Work request: Starting with the first line below, reproduce each line exactly until you have included the one bearing "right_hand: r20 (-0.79".

Source material:
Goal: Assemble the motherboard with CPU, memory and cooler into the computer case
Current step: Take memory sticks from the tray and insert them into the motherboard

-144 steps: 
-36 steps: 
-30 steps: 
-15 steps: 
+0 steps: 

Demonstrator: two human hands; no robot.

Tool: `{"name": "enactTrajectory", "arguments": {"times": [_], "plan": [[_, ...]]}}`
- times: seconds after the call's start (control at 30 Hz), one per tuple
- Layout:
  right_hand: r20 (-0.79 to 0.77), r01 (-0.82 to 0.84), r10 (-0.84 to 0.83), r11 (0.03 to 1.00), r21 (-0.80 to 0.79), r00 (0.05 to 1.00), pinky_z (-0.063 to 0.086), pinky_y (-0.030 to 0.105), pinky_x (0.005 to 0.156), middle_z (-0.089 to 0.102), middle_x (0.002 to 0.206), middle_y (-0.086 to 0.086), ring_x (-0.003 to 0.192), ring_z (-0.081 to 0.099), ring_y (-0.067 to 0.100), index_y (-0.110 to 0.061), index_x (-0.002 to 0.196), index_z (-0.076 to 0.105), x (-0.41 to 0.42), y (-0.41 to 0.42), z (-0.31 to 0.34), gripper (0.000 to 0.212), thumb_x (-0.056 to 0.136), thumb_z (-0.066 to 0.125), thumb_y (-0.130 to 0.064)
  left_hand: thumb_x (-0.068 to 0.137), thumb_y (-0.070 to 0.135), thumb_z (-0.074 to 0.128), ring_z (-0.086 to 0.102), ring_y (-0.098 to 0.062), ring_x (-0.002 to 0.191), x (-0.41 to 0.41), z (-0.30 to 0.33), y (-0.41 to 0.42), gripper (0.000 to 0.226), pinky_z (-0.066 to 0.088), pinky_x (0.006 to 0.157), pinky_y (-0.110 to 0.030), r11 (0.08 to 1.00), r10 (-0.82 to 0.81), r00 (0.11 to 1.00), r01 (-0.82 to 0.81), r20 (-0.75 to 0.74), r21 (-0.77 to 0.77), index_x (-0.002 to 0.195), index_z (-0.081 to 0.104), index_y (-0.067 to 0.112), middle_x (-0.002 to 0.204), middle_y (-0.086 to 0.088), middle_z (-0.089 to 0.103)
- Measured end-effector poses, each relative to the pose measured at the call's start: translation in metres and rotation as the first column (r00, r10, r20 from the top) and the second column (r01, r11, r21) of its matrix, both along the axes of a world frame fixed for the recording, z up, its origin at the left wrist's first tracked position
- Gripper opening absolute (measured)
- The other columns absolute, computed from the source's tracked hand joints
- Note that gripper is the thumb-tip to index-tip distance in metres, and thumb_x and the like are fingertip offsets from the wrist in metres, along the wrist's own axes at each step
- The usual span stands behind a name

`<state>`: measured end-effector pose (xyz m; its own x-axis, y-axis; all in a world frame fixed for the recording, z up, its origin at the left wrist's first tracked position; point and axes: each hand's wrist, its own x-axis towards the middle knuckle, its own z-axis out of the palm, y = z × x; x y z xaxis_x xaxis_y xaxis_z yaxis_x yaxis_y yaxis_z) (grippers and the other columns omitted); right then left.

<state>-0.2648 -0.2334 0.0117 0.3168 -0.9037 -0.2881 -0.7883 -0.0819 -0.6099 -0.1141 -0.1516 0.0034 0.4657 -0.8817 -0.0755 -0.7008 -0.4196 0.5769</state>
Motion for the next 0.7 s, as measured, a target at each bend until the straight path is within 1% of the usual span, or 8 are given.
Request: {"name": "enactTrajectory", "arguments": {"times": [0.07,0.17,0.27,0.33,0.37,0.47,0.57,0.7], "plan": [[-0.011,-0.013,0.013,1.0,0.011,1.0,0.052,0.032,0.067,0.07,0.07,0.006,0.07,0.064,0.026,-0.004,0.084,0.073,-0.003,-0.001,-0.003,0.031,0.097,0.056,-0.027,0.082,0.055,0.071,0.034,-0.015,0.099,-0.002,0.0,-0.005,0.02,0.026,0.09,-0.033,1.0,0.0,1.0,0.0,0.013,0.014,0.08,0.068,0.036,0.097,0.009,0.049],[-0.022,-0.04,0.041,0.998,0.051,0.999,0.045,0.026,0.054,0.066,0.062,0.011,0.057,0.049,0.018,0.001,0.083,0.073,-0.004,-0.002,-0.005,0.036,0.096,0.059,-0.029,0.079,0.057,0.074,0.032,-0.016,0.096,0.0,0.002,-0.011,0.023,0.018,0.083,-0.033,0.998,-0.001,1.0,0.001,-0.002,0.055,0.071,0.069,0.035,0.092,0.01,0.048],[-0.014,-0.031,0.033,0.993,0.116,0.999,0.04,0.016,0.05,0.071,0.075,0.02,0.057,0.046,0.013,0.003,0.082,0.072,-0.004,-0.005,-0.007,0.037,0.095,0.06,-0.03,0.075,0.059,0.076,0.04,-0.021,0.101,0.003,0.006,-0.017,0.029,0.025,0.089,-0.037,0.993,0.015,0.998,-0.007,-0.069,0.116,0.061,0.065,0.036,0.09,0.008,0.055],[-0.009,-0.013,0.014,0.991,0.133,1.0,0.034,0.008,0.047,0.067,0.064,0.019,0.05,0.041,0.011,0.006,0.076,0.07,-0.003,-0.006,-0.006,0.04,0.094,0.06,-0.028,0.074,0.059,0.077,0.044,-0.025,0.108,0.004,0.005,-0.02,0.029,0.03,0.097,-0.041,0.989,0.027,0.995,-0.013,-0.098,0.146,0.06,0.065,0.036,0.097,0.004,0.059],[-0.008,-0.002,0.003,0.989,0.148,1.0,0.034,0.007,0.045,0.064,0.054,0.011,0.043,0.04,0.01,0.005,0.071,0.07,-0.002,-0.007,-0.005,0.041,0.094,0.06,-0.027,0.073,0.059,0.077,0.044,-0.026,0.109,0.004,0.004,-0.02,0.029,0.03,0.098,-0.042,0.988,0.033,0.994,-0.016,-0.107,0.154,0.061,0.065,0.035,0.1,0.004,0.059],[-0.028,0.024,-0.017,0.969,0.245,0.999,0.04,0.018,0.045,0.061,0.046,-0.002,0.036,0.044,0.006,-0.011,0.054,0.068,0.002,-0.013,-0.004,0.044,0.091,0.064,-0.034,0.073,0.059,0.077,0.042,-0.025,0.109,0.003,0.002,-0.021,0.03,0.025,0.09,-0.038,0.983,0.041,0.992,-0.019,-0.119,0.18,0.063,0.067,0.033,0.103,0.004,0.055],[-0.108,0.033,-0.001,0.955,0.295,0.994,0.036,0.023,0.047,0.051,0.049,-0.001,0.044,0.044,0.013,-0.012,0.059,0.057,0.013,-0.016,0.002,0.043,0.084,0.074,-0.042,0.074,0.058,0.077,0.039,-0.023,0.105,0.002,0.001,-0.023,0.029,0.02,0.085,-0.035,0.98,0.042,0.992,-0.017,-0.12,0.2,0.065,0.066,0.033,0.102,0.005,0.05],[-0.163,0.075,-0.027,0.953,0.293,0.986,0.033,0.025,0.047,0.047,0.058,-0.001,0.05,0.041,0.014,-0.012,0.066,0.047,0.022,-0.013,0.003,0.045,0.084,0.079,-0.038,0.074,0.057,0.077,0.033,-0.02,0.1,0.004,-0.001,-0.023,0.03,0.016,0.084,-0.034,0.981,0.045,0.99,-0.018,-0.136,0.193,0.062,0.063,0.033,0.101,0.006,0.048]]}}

Answer area:
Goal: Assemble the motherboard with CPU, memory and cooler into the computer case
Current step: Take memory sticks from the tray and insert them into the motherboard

-144 steps: 
-36 steps: 
-30 steps: 
-15 steps: 
+0 steps: 

Demonstrator: two human hands; no robot.

Tool: `{"name": "enactTrajectory", "arguments": {"times": [_], "plan": [[_, ...]]}}`
- times: seconds after the call's start (control at 30 Hz), one per tuple
- Layout:
  right_hand: r20 (-0.79 to 0.77), r01 (-0.82 to 0.84), r10 (-0.84 to 0.83), r11 (0.03 to 1.00), r21 (-0.80 to 0.79), r00 (0.05 to 1.00), pinky_z (-0.063 to 0.086), pinky_y (-0.030 to 0.105), pinky_x (0.005 to 0.156), middle_z (-0.089 to 0.102), middle_x (0.002 to 0.206), middle_y (-0.086 to 0.086), ring_x (-0.003 to 0.192), ring_z (-0.081 to 0.099), ring_y (-0.067 to 0.100), index_y (-0.110 to 0.061), index_x (-0.002 to 0.196), index_z (-0.076 to 0.105), x (-0.41 to 0.42), y (-0.41 to 0.42), z (-0.31 to 0.34), gripper (0.000 to 0.212), thumb_x (-0.056 to 0.136), thumb_z (-0.066 to 0.125), thumb_y (-0.130 to 0.064)

The exercise has been fully completed.